Billy eventually answered the door looking bleary eyed, even though it was the middle of the afternoon. He pretended to be pleased to see me.
‘I’ve been leaning on your doorbell you dopey fucker,’ I told him.
‘Sorry man, had my music on.’
‘Bet your neighbours love you.’
‘Yeah,’ he said, ‘but they’re old cunts. Er… the thing is I’ve got a bit of company right now, you know.’ He meant he was in the middle of a deal.
‘That’s alright,’ I told him, ‘we’ll introduce ourselves,’ Finney pushed passed him and I followed.
When we got in the flat I told him, ‘nice place you’ve got these days Billy, must be doing alright?’
‘I get by,’ he said, still with the cocky smile.
‘We’re not taxing him enough,’ I told Finney who nodded solemnly.
‘Oh no,’ he protested, ‘don’t be like that. I’ve got overheads and everything. I’m a good little earner, you know that. The boss knows that.’

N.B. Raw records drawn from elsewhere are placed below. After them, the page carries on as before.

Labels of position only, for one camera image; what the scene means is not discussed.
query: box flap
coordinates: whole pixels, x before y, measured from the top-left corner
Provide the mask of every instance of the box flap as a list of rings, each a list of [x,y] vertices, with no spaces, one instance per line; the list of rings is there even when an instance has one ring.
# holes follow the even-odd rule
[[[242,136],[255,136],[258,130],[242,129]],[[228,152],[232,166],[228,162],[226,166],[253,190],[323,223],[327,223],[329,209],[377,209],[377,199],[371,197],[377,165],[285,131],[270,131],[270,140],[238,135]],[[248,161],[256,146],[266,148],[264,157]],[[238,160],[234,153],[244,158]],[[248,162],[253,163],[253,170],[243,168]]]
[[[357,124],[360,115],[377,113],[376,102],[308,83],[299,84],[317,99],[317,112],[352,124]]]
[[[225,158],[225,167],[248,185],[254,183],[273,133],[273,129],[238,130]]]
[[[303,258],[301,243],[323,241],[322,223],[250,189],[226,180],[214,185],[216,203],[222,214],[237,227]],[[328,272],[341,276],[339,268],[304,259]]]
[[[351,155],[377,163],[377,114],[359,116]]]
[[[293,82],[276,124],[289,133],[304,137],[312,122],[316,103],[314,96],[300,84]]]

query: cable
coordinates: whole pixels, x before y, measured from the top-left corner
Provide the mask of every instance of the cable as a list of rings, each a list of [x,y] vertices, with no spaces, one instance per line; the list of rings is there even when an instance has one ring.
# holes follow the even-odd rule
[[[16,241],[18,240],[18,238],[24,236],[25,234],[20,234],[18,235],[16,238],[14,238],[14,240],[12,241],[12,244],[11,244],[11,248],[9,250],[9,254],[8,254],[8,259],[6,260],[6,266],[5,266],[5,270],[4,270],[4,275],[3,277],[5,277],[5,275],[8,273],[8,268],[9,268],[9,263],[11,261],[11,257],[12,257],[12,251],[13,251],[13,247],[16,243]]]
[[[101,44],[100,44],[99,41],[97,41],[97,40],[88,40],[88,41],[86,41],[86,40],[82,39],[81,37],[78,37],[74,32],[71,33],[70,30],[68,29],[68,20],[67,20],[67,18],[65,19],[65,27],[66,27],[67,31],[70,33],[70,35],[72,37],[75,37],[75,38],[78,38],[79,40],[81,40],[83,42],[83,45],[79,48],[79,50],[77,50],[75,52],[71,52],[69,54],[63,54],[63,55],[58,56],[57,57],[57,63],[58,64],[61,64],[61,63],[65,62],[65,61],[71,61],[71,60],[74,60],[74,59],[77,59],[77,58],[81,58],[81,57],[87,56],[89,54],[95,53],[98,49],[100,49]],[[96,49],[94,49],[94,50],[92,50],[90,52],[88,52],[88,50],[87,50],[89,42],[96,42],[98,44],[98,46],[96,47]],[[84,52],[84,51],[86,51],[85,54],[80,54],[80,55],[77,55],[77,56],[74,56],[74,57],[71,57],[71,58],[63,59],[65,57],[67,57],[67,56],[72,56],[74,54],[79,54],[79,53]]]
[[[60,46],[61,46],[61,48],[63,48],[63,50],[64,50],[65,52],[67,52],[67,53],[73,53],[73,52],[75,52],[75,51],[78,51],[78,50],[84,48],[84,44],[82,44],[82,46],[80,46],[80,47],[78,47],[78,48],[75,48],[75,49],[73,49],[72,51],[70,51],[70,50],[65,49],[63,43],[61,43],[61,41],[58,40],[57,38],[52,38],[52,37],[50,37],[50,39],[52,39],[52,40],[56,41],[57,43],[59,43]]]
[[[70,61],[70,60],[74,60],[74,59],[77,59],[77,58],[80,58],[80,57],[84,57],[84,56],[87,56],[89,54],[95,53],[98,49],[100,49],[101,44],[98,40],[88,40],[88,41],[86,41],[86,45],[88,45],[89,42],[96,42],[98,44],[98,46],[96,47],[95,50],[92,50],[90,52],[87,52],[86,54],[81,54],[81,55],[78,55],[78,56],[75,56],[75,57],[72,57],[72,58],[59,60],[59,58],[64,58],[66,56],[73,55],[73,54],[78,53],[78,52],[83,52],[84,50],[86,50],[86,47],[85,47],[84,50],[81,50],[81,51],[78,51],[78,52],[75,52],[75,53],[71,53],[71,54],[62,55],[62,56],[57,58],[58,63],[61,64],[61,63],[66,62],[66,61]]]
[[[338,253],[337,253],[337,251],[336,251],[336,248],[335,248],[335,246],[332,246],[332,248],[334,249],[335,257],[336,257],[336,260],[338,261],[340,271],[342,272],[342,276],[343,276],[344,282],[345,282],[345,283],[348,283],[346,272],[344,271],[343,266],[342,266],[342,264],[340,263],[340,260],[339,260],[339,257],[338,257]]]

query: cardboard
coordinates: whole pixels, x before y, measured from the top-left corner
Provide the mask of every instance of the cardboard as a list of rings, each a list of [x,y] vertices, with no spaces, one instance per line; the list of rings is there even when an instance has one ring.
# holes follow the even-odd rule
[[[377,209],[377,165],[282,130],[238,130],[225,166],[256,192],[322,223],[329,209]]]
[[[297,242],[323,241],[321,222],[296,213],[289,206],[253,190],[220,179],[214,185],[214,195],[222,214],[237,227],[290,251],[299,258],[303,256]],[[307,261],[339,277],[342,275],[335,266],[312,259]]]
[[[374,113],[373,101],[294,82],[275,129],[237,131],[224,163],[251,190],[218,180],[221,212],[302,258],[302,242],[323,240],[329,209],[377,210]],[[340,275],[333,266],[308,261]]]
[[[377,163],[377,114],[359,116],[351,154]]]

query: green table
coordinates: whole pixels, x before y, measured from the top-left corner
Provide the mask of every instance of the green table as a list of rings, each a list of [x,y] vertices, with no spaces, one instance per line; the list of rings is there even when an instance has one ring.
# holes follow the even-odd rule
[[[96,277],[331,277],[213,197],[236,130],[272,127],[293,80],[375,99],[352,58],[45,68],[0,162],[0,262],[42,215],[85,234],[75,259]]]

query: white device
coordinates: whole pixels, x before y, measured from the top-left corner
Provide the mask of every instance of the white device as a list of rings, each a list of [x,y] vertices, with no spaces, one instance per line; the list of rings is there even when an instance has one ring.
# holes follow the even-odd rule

I was glad he knew better than to say Bobby’s name out loud because when we walked into the lounge there was a bleached blonde piece there. She was wearing a short skirt so tight she had to sit with one bum cheek parked sideways on his sofa. Her legs were stick-thin and she was browner than a burns victim. She looked like her make-up weighed more than she did, yet her enormous, very fake breasts stuck out in front of her like the cantilevered roof on a football stand. She looked up but paid us no attention, returning instead to her nails, which she scrutinised as if they were a crossword puzzle.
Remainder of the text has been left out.